Orfeu sempre surpreendia-se por aquelas deduções espontáneas, intelectuais e agudamente filosóficas, próprias do caráter dos jonios, tão próprias como a solta alegria com que comiam, bebiam, dançavam, caçoavam, trabalhavam, comerciaban, brigavam e amavam. Tão cerca da Deusa e de Donisio como de Zeus e Apolo. Decididamente, eram o tipo de grego que mais gostava.


Aquela noite recordou com nostalgia sua primeira visão apaixonada de Eurídice (parecia-lhe a seu coração que muitíssimos anos tinham decorrido desde então).
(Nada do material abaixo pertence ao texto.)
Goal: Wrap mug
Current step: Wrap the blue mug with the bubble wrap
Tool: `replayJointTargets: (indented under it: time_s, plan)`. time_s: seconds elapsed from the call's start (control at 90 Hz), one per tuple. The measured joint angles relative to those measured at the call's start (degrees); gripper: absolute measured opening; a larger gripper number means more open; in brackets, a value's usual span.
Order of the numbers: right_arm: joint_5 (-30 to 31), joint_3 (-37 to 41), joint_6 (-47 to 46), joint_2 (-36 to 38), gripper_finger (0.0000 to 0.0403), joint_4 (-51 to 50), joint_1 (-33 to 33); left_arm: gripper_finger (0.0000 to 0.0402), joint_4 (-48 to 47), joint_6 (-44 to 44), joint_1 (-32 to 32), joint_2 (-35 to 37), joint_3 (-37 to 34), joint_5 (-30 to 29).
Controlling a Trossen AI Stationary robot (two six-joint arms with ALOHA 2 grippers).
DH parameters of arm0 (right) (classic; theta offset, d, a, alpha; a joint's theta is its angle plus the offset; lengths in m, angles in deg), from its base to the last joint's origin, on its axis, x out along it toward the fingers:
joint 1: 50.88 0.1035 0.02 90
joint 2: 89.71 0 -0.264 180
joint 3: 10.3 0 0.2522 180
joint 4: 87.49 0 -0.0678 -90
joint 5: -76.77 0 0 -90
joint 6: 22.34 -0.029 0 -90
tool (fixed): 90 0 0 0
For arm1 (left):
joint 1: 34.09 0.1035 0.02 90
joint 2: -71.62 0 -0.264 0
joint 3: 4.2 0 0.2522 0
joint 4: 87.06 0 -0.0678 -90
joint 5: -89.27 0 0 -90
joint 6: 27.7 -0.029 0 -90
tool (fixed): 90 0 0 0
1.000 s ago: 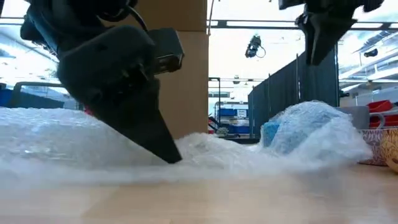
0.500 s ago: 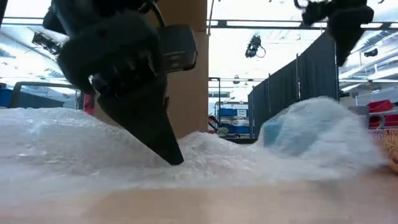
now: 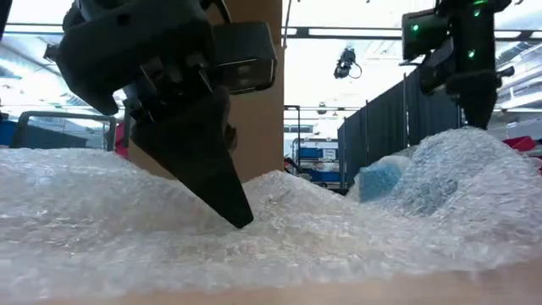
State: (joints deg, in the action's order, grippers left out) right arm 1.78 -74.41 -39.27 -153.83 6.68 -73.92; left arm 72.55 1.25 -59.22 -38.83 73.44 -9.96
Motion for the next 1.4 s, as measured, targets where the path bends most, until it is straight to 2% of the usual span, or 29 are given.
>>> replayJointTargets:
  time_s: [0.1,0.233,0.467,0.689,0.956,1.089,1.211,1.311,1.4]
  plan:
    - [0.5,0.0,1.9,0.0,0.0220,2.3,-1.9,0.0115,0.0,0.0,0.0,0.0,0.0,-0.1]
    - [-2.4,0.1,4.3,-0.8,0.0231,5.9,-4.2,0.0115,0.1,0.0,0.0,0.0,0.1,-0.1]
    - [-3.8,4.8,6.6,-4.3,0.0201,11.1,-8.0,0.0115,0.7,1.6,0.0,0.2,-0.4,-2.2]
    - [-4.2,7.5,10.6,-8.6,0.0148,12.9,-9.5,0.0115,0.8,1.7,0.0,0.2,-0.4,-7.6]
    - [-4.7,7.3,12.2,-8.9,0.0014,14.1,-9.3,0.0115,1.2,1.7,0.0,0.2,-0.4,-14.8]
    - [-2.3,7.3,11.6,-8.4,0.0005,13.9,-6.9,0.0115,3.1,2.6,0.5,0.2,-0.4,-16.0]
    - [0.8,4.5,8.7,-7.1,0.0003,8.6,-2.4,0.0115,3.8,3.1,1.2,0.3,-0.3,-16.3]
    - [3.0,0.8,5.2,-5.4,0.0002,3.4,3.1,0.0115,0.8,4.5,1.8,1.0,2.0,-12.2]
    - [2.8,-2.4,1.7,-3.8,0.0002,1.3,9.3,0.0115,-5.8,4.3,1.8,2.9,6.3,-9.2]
Ela estava sentada junto ao olhador que tinha na parte pública do Templo das Dríades, desfrutando concentradamente do entardecer. Tinha-a sentido naquele momento tão completa e perfeita em seu próprio ser, tão real sua vivência do presente, tão livre de necessidade ou de carência alguma, tão plena, também, de possibilidades, ao rodear com sua beleza externa e sagrada uma matriz interna capaz de gerar vida universal, que nem se atreveu a se acercar. E tinha-se limitado a ficar contemplando desde as sombras do jardim àquela sacerdotisa desconhecida e compartilhando sua delicioso silêncio e a vibrante plenitude do mistério de sua alma a uma verdadeira distância.
Arron estava no verdadeiro: as mulheres davam a impressão de estar sempre bem ligadas consigo mesmas, com a divinidad, com o mundo e com tudo. Tal como quando ele se ligava e completava quando tocava a lira, mas sem ter necessidade de nenhuma lira. Os homens precisavam uma musa para inspirar-se e instrumentos materiais criar obras. Elas eram a musa e a própria inspiração, elas eram a criação natural pura em forma humana e a mais perfeita obra criada pela Deusa, a imagem e semelhança de Si Mesma.
-“...Ainda que pode que isto que estou sentindo não seja senão uma apreciação subjetiva, induzida por minha melancólica carência de amor e por milênios de cultura matriarcal”- pensou, emulando ao comandante jonio.

Depois dos dois dias de delicioso relax, as três naves zarparon de Córcega, contornearon o Promontório Sagrado ao norte da ilha e cruzaram de novo o amplo mar com bom vento, até avistar as cimeiras azuladas dos Alpes Marítimos, que coroavam o litoral sul do continente europeu, ao oeste do Golfo Ligur.